> _Work instruction_: Report every line of the listing below in which the string "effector" appears.

> _Data_:
*** Block opens ***
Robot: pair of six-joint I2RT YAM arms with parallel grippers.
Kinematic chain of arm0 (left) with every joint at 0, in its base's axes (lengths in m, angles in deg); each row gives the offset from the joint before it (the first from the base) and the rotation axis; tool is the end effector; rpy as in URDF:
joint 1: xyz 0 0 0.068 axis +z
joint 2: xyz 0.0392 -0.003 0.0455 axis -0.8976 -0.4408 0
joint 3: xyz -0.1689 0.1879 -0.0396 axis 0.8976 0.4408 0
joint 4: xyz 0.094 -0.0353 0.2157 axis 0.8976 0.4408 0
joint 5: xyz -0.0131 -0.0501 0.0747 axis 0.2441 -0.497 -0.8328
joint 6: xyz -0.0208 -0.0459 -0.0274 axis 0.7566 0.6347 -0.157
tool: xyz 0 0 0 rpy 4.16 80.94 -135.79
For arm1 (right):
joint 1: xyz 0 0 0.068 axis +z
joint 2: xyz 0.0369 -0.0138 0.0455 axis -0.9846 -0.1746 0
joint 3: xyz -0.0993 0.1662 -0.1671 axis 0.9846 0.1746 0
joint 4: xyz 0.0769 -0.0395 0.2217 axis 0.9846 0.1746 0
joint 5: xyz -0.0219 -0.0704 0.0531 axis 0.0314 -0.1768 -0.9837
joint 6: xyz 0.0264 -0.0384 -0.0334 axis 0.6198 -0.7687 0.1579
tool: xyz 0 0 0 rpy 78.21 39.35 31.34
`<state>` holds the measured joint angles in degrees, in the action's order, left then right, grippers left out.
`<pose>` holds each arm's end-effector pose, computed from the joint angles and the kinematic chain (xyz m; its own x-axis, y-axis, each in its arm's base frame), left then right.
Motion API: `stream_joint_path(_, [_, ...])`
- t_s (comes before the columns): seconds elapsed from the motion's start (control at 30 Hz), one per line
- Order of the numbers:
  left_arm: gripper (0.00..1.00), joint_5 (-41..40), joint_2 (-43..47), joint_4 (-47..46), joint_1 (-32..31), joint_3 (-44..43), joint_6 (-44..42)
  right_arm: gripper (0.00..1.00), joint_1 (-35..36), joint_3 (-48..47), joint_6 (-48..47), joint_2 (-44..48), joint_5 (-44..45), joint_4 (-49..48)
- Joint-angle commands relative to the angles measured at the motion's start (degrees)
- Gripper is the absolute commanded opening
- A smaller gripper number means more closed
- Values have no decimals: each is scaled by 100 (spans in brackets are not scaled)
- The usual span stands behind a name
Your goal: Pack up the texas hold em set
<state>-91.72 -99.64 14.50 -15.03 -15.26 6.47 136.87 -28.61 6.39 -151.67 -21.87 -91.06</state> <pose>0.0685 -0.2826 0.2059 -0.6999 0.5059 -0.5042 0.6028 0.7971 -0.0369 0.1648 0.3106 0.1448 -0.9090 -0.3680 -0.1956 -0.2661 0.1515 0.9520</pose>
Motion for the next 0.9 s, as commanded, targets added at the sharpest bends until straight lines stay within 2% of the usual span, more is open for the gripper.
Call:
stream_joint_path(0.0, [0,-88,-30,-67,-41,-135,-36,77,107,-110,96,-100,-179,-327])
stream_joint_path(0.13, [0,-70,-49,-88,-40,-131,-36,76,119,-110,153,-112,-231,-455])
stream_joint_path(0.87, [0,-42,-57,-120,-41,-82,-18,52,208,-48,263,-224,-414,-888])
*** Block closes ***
> _Response to the task_:
Kinematic chain of arm0 (left) with every joint at 0, in its base's axes (lengths in m, angles in deg); each row gives the offset from the joint before it (the first from the base) and the rotation axis; tool is the end effector; rpy as in URDF:
`<pose>` holds each arm's end-effector pose, computed from the joint angles and the kinematic chain (xyz m; its own x-axis, y-axis, each in its arm's base frame), left then right.

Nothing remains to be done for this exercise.